- Opening Delimiter -

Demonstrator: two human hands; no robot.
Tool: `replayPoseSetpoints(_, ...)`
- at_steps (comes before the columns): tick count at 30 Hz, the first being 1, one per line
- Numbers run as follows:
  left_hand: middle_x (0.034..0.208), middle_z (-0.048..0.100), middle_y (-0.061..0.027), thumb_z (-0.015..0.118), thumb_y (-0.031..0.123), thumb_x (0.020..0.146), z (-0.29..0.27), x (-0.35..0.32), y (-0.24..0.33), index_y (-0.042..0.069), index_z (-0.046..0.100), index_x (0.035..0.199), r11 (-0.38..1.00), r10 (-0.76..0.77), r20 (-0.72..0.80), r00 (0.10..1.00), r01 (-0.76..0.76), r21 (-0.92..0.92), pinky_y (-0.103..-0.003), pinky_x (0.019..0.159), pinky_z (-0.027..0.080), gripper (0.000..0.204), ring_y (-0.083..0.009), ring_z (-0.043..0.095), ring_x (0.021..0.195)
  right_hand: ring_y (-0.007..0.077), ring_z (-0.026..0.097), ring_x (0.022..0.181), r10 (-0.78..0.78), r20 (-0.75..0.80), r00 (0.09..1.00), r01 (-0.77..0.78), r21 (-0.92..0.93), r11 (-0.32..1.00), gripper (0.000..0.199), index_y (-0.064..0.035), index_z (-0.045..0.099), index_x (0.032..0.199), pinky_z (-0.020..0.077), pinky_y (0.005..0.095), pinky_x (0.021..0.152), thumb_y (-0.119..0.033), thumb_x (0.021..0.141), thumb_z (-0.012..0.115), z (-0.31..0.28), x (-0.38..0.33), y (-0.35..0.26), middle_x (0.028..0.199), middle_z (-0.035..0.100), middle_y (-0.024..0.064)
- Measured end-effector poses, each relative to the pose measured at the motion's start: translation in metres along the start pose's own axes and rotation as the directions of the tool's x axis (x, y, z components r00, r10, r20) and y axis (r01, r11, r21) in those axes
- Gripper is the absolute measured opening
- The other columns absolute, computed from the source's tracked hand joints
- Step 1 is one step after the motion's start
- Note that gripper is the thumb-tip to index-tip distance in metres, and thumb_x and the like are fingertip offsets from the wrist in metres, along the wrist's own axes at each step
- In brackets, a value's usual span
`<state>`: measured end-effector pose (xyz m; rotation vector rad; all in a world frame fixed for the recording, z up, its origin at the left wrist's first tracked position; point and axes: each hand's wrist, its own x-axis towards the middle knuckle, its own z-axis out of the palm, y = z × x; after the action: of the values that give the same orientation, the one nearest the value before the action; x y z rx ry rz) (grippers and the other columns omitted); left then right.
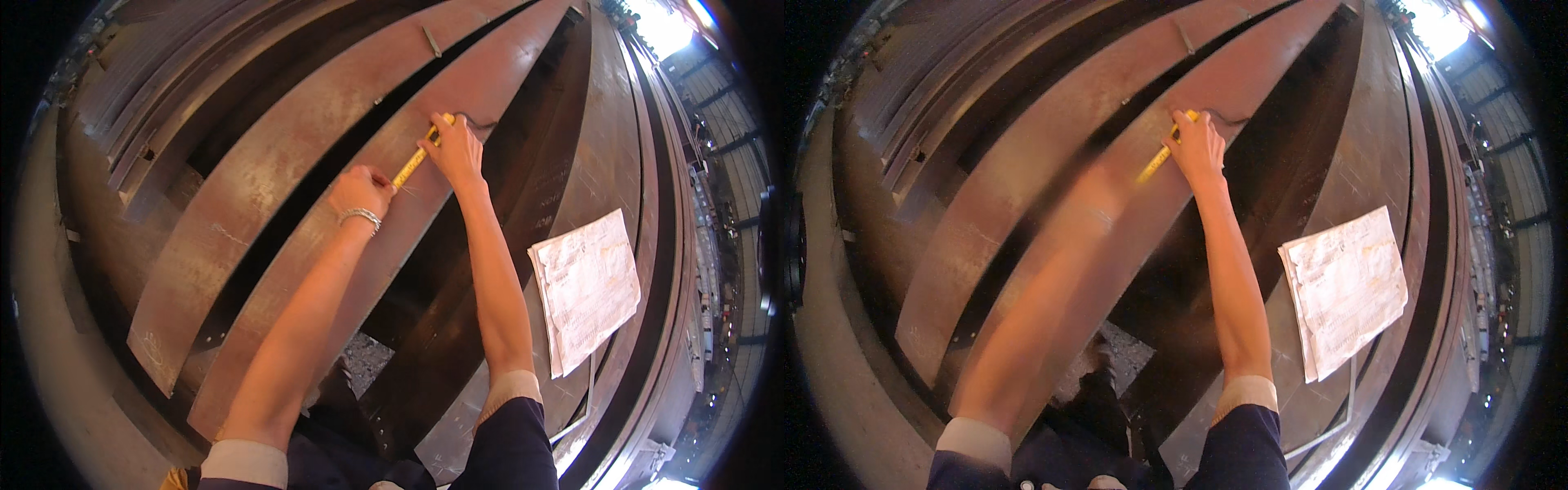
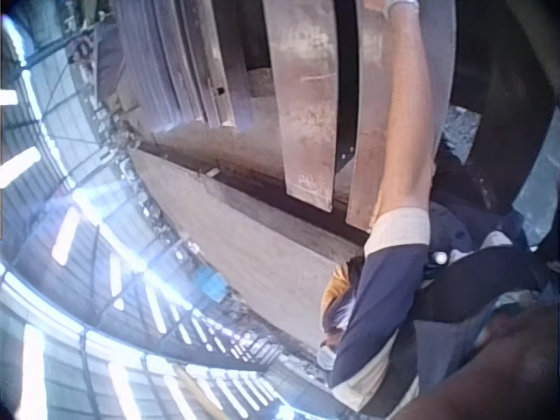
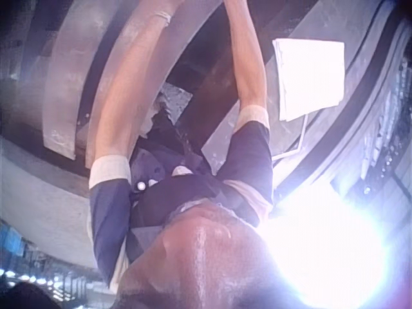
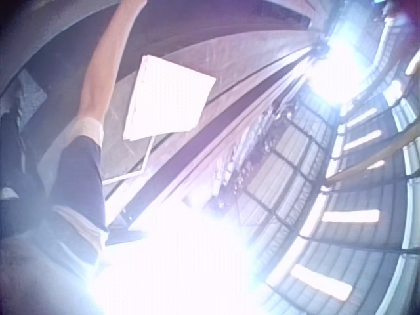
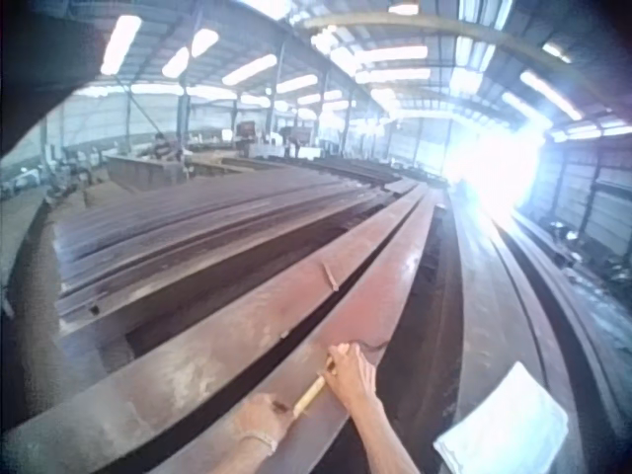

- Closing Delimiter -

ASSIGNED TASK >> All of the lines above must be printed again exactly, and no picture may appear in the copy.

TASK RESPONSE >>
Demonstrator: two human hands; no robot.
Tool: `replayPoseSetpoints(_, ...)`
- at_steps (comes before the columns): tick count at 30 Hz, the first being 1, one per line
- Numbers run as follows:
  left_hand: middle_x (0.034..0.208), middle_z (-0.048..0.100), middle_y (-0.061..0.027), thumb_z (-0.015..0.118), thumb_y (-0.031..0.123), thumb_x (0.020..0.146), z (-0.29..0.27), x (-0.35..0.32), y (-0.24..0.33), index_y (-0.042..0.069), index_z (-0.046..0.100), index_x (0.035..0.199), r11 (-0.38..1.00), r10 (-0.76..0.77), r20 (-0.72..0.80), r00 (0.10..1.00), r01 (-0.76..0.76), r21 (-0.92..0.92), pinky_y (-0.103..-0.003), pinky_x (0.019..0.159), pinky_z (-0.027..0.080), gripper (0.000..0.204), ring_y (-0.083..0.009), ring_z (-0.043..0.095), ring_x (0.021..0.195)
  right_hand: ring_y (-0.007..0.077), ring_z (-0.026..0.097), ring_x (0.022..0.181), r10 (-0.78..0.78), r20 (-0.75..0.80), r00 (0.09..1.00), r01 (-0.77..0.78), r21 (-0.92..0.93), r11 (-0.32..1.00), gripper (0.000..0.199), index_y (-0.064..0.035), index_z (-0.045..0.099), index_x (0.032..0.199), pinky_z (-0.020..0.077), pinky_y (0.005..0.095), pinky_x (0.021..0.152), thumb_y (-0.119..0.033), thumb_x (0.021..0.141), thumb_z (-0.012..0.115), z (-0.31..0.28), x (-0.38..0.33), y (-0.35..0.26), middle_x (0.028..0.199), middle_z (-0.035..0.100), middle_y (-0.024..0.064)
- Measured end-effector poses, each relative to the pose measured at the motion's start: translation in metres along the start pose's own axes and rotation as the directions of the tool's x axis (x, y, z components r00, r10, r20) and y axis (r01, r11, r21) in those axes
- Gripper is the absolute measured opening
- The other columns absolute, computed from the source's tracked hand joints
- Step 1 is one step after the motion's start
- Note that gripper is the thumb-tip to index-tip distance in metres, and thumb_x and the like are fingertip offsets from the wrist in metres, along the wrist's own axes at each step
- In brackets, a value's usual span
`<state>`: measured end-effector pose (xyz m; rotation vector rad; all in a world frame fixed for the recording, z up, its origin at the left wrist's first tracked position; point and axes: each hand's wrist, its own x-axis towards the middle knuckle, its own z-axis out of the palm, y = z × x; after the action: of the values that give the same orientation, the one nearest the value before the action; x y z rx ry rz) (grippers and the other columns omitted); left then right.

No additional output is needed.